WHAT THE TASK ASKS: Without including any pictures, write out the data below exactly.

INPUT DATA:
=== Begin Enclosure ===

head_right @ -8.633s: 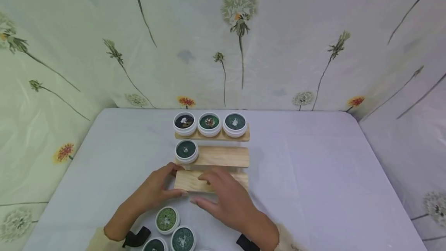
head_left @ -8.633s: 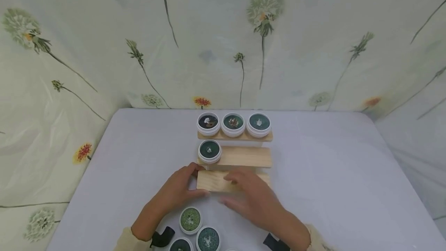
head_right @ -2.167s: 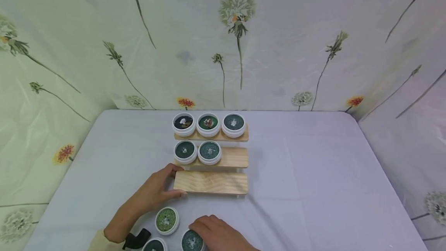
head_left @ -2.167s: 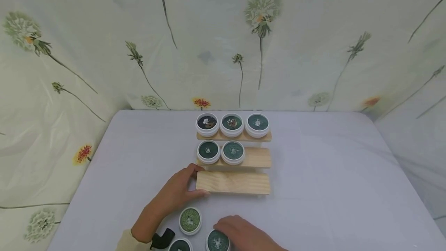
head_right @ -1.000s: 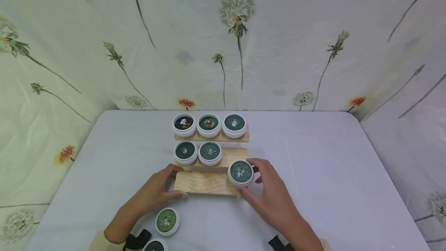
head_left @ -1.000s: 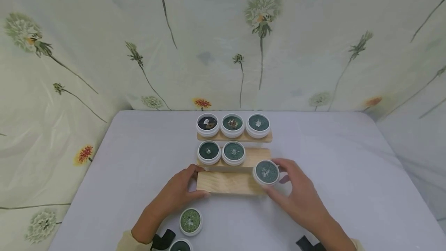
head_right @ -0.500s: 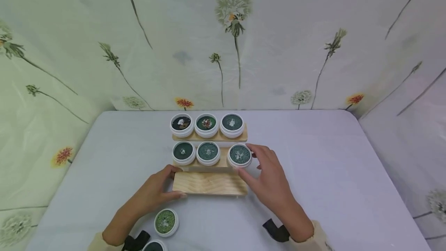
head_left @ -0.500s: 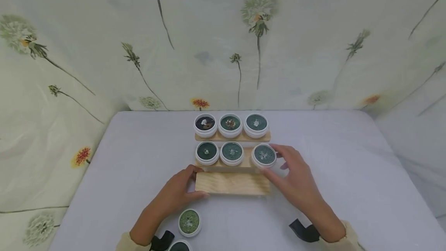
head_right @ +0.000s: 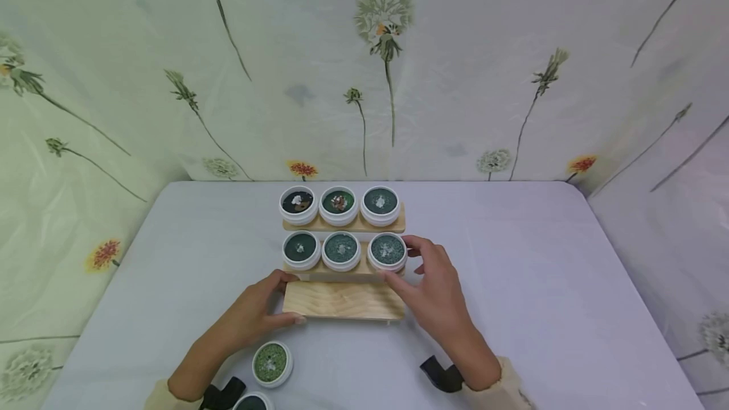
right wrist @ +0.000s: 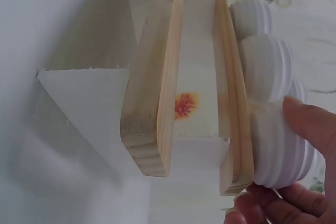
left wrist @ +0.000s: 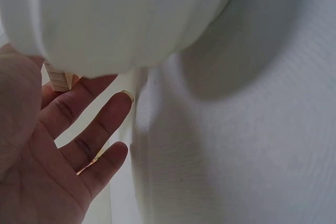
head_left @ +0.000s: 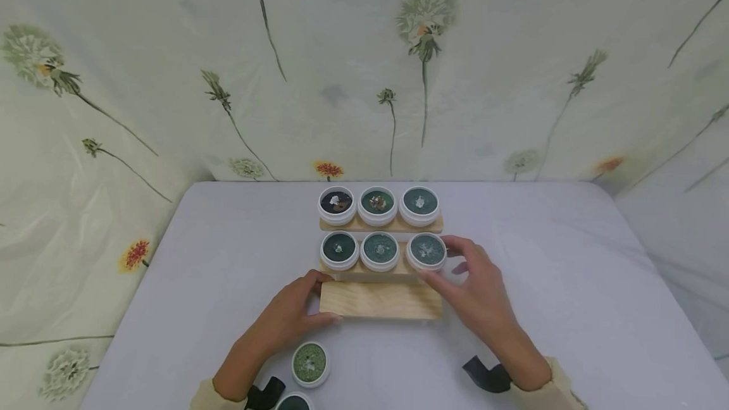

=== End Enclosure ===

RESPONSE AREA:
head_right @ -8.633s: 
head_left @ -8.633s: 
head_right @ -2.167s: 
head_left @ -2.167s: 
head_right @ -1.000s: 
head_left @ -1.000s: 
head_right @ -0.500s: 
head_left @ -0.500s: 
head_right @ +0.000s: 
right wrist @ +0.000s: 
left wrist @ +0.000s: 
head_left @ +0.000s: 

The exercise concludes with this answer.